Soma veya Bartın ve ödev ahlakı...

Halil KONUŞKAN

2014 yılında Soma faciasını yaşadık. Facianın akabinde sorumluluk bilincinin önemini vurgulayan bir makale kaleme aldık. Daha sonra Soma faciasının yıldönümüne ithafen bu makaleyi 13 Mayıs 2017 tarihinde Haberalp sitesinde tekrar yayımladık. Aynı makaleyi bugün tekrar yayınlıyoruz.

SOMA VE ÖDEV AHLAKI

Şahit olduğu yanlışları gerekli mercilere şikayet edenlere "muhbir" gözüyle bakılmakta, bu gibi insanlar "kalleşlik" ile damgalanmaktadırlar.

Alman filozofu Immanuell Kant, varlık ve bilgi felsefesinde kabul gören ve kritisizm (eleştirel felsefe) olarak isimlendirilen görüşlerine paralel olarak ahlak felsefesi (etik) alanında da felsefe tarihine geçen "ödev ahlakı" olarak isimlendirilen düşüncenin sahibidir.

Bugün Rusya Federasyonu'na bağlı olan Kalliningrad şehri o zaman Almanya’nın Doğu Prusya topraklarının içinde kalıyordu ve Könisgberg ismiyle anılıyordu.

Kant bu şehirde ömrünü geçirmiş ama felsefi görüşleri evrensel anlamda kabul görmüştür.

Şimdi "ödev ahlakı"nı Kant’tan ilham alarak açıklayalım;

Könisberg şehrinin ortasından Vistül ırmağı geçmekte ve bu ırmak Baltık denizine dökülmektedir. Şehrin üzerindeki köprülerden birinde gezinmekte olan genç bir kızın dengesini kaybederek nehre düştüğünü varsayalım.
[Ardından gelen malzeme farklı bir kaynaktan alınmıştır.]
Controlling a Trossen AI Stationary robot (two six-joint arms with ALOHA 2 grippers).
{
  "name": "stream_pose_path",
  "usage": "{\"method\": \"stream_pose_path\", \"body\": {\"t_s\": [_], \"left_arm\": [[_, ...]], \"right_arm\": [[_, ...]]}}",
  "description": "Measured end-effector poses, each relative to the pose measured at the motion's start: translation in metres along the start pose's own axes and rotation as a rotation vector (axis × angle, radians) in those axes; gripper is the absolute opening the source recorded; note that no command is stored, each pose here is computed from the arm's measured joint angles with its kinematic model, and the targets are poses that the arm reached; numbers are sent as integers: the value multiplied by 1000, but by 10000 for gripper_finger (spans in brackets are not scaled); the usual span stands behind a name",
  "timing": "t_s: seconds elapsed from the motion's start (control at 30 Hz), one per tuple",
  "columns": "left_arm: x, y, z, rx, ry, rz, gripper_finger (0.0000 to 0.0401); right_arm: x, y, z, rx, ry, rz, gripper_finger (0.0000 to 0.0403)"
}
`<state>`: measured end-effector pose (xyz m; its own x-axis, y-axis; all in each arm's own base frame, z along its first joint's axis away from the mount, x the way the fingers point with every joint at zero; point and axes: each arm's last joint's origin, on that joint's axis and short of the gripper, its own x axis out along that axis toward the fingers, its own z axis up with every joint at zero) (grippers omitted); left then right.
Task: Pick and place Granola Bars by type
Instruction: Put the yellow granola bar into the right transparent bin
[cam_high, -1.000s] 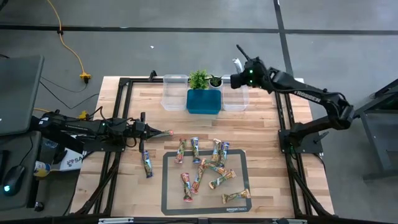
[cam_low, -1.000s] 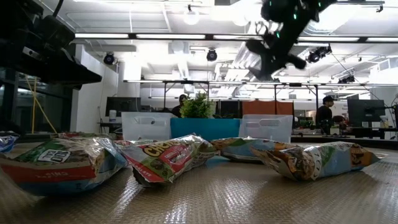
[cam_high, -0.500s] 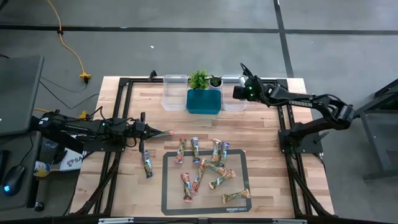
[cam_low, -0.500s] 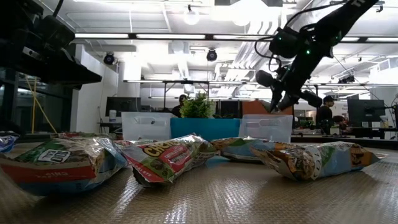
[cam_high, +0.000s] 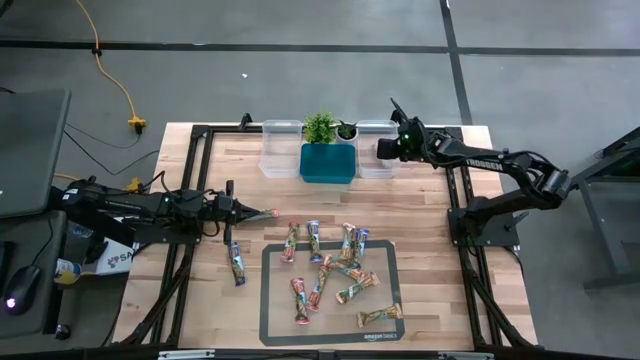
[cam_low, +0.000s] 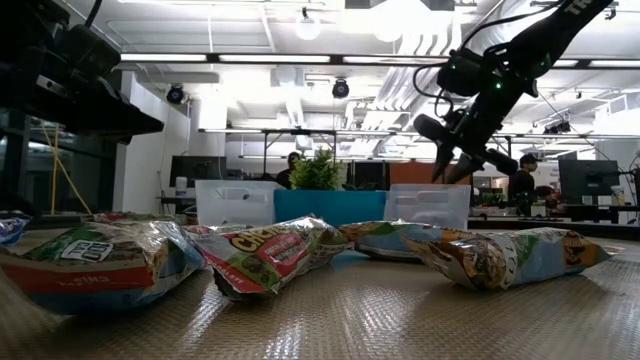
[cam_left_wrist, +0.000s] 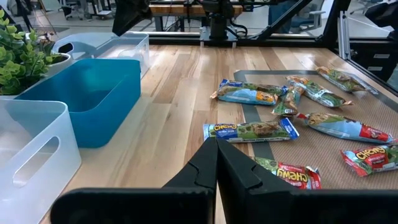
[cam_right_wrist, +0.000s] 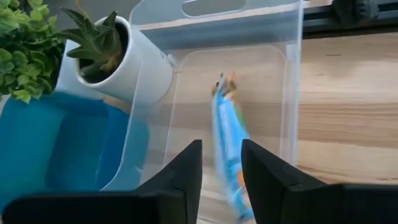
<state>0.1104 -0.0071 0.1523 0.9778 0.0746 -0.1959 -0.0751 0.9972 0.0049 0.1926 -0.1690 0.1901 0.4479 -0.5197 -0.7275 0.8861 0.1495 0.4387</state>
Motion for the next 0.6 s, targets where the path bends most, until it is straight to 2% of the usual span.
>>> {"method": "stream_pose_path", "body": {"t_s": [0.13,0.3,0.47,0.6], "left_arm": [[0,0,0,0,0,0,1],[0,0,0,0,0,0,1],[0,0,0,0,0,0,1],[0,0,0,0,0,0,1]], "right_arm": [[0,1,1,-14,-11,16,105],[-2,12,10,-99,-59,126,106],[-13,34,27,-310,-83,283,106],[-27,57,37,-458,-70,464,106]]}}
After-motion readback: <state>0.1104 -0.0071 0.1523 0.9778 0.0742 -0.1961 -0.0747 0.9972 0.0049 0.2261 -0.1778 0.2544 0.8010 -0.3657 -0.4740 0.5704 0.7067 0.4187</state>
O anda kızın nehre düştüğü yere yakın olan bir delikanlının varlığını kabul edelim. Bu delikanlı nehre atlayıp genç kızı kurtarırsa bu eylemin ahlaklı olup olmadığını düşünelim. İlk aklımıza gelen fikre göre çok kişi delikanlının nehre atlayıp genç kızı kurtarmasını takdir edilecek ahlaki eylem olarak yorumlayacaktır. Ancak Kant, bu eylemin bilakis ahlaksız bir eylem olabileceğini söylüyor.
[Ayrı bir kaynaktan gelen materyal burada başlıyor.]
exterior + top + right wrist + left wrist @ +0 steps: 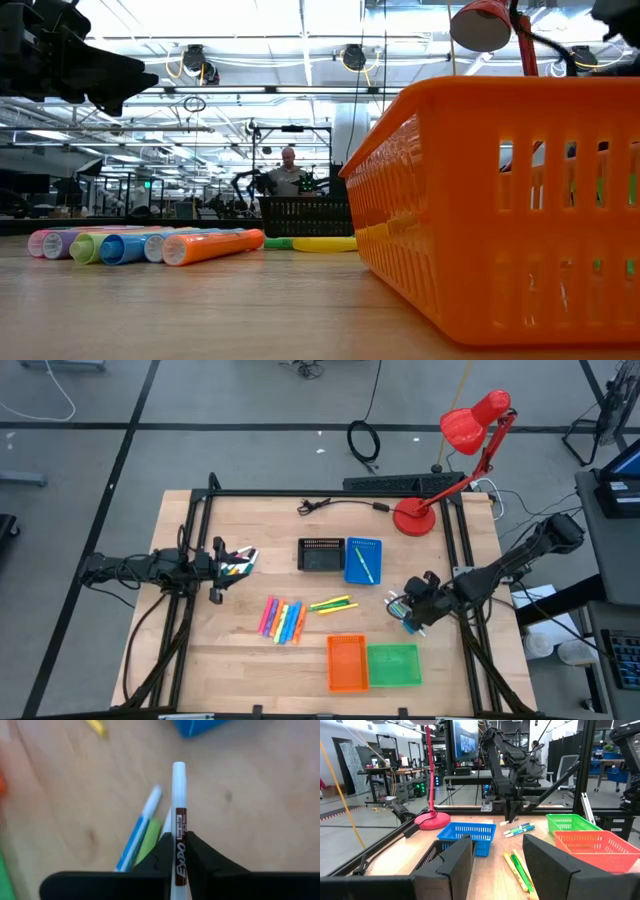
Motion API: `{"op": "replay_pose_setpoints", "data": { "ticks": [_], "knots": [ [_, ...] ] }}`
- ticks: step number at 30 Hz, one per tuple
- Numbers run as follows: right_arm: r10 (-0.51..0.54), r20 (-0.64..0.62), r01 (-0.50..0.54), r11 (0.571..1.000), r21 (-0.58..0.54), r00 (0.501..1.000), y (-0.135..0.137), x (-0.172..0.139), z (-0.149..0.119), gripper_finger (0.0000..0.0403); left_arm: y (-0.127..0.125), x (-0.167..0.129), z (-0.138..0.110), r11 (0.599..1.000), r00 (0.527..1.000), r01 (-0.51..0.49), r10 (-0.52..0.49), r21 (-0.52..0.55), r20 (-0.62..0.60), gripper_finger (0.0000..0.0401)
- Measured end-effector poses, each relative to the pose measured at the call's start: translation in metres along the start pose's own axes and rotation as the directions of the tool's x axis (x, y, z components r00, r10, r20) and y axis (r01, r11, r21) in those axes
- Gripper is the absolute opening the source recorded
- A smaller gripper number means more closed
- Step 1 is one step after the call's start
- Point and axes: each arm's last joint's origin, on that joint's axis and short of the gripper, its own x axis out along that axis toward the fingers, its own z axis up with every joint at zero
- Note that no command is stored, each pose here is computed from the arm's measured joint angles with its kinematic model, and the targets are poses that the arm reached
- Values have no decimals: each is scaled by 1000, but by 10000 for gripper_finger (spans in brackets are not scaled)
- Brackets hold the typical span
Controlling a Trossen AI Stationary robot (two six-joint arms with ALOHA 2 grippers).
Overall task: Pick & Place Markers
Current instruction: Put the brown marker pen into the blue bin
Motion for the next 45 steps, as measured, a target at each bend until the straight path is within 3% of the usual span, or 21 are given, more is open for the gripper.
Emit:
{"op": "replay_pose_setpoints", "data": {
  "ticks": [7, 15, 22, 28, 34, 37, 45],
  "knots": [
    [146, 206, -137, 989, -58, 967, 13, -11, 17, 22, 0, 0, 0, 1000, 1000, 0, 0, 0, 0, 182],
    [257, 457, -212, 966, -148, 851, 33, -15, 44, 23, 0, 0, 0, 1000, 1000, 0, 0, 0, 0, 182],
    [214, 595, -192, 976, -101, 774, 35, 3, 72, 22, 0, 0, 0, 1000, 1000, 0, 0, 0, 1, 182],
    [155, 717, -179, 983, -43, 680, 27, 10, 98, 24, 0, 0, 0, 1000, 1000, 0, 0, 0, 0, 182],
    [5, 715, -140, 981, 131, 700, 8, 20, 107, 21, 0, 0, 0, 1000, 1000, 0, 0, 0, 1, 182],
    [-36, 664, -94, 983, 159, 747, 3, 31, 104, 22, 0, 0, 0, 1000, 1000, 0, 0, 0, 0, 182],
    [-100, 615, -19, 983, 184, 783, -6, 47, 103, 23, 0, 0, 0, 1000, 1000, 0, 0, 0, 0, 182]
  ]
}}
Örneğin; Delikanlı genç kızı kurtarmak için nehre kızın ailesinin zengin olduğunu bilerek ve bu zenginlikten bir fayda umarak, kızın babasının kendisini ihya edeceğini düşünerek bu niyetle nehre atlamış ise Kant’a göre bu eylem bilakis ahlaksız bir eylemdir. Delikanlı genç kızın çok güzel olduğunu fark etmiş ve kızı kurtardıktan sonra tavlamayı düşünerek atladıysa yine bu eylem bilakis ahlaksız bir eylemdir. Delikanlı genç kızı kurtardığı takdirde bütün şehrin kendisini konuşacağını düşünmüş, gazetelerin kendisinden bahsedeceğini tahmin etmiş, ünlü bir kahraman olmayı umarak nehre atlamış ise bu eylem yine bilakis ahlaksız bir eylemdir.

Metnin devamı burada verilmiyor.